Kritik: DISTURBIA


“Wo sind Kaffee und Donuts? Du kannst niemanden beobachten ohne Kaffee und Donuts!”

Seit Kales Vater vor einem Jahr gestorben ist, gibt sich er sich daran die Schuld und vergräbt sich in Selbstmitleid. Als sein Spanisch-Lehrer seinen Vater erwähnt, rastet er aus und verpasst diesem ein blaues Auge. Als Folge bekommt er 3 Monate Hausarrest - durch eine Fußfessel, die mit dem Polizeirevier in Kontakt steht, ist er im Haus eingesperrt. Nur sein Freund Ronnie und die neue Nachbarin Ashley leisten ihm Gesellschaft. Als sie die Nachbarn beobachten, kommt ihnen der Verdacht, dass Mr. Turner ein gesuchter Serienkiller ist - doch Mr. Turner bekommt sehr schnell mit, dass er beobachtet wird…

Beim ersten Sehen fand ich “Disturbia” ziemlich gut, jetzt, beim zweiten Mal, war ich leider “Transformers” geschädigt mit einer gut dosierten Abneigung gegen Shia LaBeouf - auch “Indiana Jones IV” konnte daran nicht viel ändern. Doch Filme sollte man ja eigentlich nicht nach der Sympathie für den Hauptdarsteller bewerten - aber ich mach das mal einfach so. Ich mag den nicht. “Disturbia” ist allerdings ansonsten recht gut, und so holt er vieles von dem, was der hypernervöse LaBöff versaut, wieder raus.

In allen Kritiken, Berichten und Meinungen zu “Disturbia” wird “Das Fenster zum Hof” zitiert- dann mach ich das mal auch. Der Film wurde auch von diesem inspiriert, doch da ich das Original nicht kenne, soll uns das mal nicht weiter stören. Hollywood inspiriert sich ja dauernd bei alten Filmen, und Inspiration ist immer noch besser als Remaken. Mich würde allerdings interessieren, inwiefern “Das Fenster zum Hof” damals durch Product Placement aufgefallen ist - “Disturbia” tut dies nämlich. Eigentlich jedoch fällt dies nur an einem Produkt - der XBox 360 und dem Spiel “Ghost Recon” - auf. Alle anderen beworbenen Gegenstände fallen kaum noch auf, man sieht sie schon so oft im Alltag, dass es eigentlich egal ist, ob sie im Film zu sehen sind. Einem Werbespot kommt dieser trotzdem nicht gleich (außer wie gesagt für XBox), denn ob Kale nun PSP spielt, Musik vom IPod hört oder Red Bull trinkt, interessiert mich nicht so. Wer tut das nicht. Durch die Anwendung dieser “modernen” Marken wirkt der Film eher noch authentischer und auf das jugendliche Zielpublikum ausgerichteter, den nichts ist schlimmer oder unglaubwürdiger als abgeklebte Markennamen oder ein Jugendlicher in der Hauptrolle, der statt Red Bull sagen wir mal… Apfelsaftschorle trinkt.

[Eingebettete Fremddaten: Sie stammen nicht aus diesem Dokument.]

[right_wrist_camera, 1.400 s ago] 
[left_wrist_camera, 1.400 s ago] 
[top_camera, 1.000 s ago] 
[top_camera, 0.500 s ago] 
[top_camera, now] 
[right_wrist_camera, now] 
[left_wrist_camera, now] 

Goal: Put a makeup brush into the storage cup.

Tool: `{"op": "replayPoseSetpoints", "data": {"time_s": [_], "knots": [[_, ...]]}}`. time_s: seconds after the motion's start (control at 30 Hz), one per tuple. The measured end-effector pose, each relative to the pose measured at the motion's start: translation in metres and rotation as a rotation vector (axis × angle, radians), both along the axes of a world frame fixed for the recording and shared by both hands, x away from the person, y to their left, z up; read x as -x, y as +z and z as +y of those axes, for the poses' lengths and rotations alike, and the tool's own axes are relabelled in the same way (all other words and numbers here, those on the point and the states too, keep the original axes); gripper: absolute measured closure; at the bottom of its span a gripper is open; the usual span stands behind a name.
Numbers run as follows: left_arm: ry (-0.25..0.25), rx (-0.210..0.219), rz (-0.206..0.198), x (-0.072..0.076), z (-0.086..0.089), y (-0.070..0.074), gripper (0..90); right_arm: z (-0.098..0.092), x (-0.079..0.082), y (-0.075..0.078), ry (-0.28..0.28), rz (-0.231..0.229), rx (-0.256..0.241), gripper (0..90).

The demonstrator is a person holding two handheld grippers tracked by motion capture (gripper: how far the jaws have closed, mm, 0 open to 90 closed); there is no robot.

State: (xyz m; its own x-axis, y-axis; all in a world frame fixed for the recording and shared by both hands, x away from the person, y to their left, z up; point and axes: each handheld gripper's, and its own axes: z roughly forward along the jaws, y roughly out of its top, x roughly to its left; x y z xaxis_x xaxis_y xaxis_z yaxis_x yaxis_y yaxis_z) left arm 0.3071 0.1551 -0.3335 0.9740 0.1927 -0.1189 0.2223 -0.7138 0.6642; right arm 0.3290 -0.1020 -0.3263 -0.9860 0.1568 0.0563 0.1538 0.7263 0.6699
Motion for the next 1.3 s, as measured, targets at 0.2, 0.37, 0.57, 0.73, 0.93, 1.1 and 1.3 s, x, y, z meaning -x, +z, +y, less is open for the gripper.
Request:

Was aber hat “Disturbia” denn zu bieten außer Schia LeBlöd und Werbung? Spannung, Humor und Sarah Roemer. Spannend ist er allemal. Anfangs gammelt Kale nur rum, ihm wird lanweilig und er beginnt, die Nachbarn auszuspionieren - unter anderem Ashley, womit wir bei Punkt drei wären.

Zusammen mit Ronnie spionieren sie dann Mr. Turner aus - und dann wird es spannend. Niemand weiß so recht, was mit dem los ist, da der Zuschauer den gleichen Blickwinkel wie Kale hat, will auch er wissen, was es mit diesem auf sich hat. Das dabei trotz allem der Witz nicht zu kurz kommt, versteht sich bei einem Film mit dieser Zielgruppe von selbst.

“Disturbia” ist also ein unterhaltsamer Film, der trotz des Hauptdarstellers zu punkten weiß. Auch wenn man manche Handlungen der Akteure (ähnlich wie bei “Jeepers Creepers”) einfach mal hinnehmen muss, so macht er doch, auch beim zweiten Mal gucken, noch Spaß.

2 Antworten zu “Kritik: DISTURBIA”

  1. DHJaeger Sagt:

    Wirst du jemals über Transformers wegkommen?

    Ich denke es wird nächstes Jahr sein, wenn Transformers 2 im Kino läuft (freu). ;)

  2. Xander Sagt:

    Ich verstehs ja selber nicht. War selten von einem Film so enttäuscht, von dem ich schon im Vorfeld so wenig erwartet habe. Vielleicht war es die Hoffnung, dass er BESSER als erwartet wird, die nicht erfüllt wurde.

    Oder die pinkelnden Roboter, man weiß es nicht.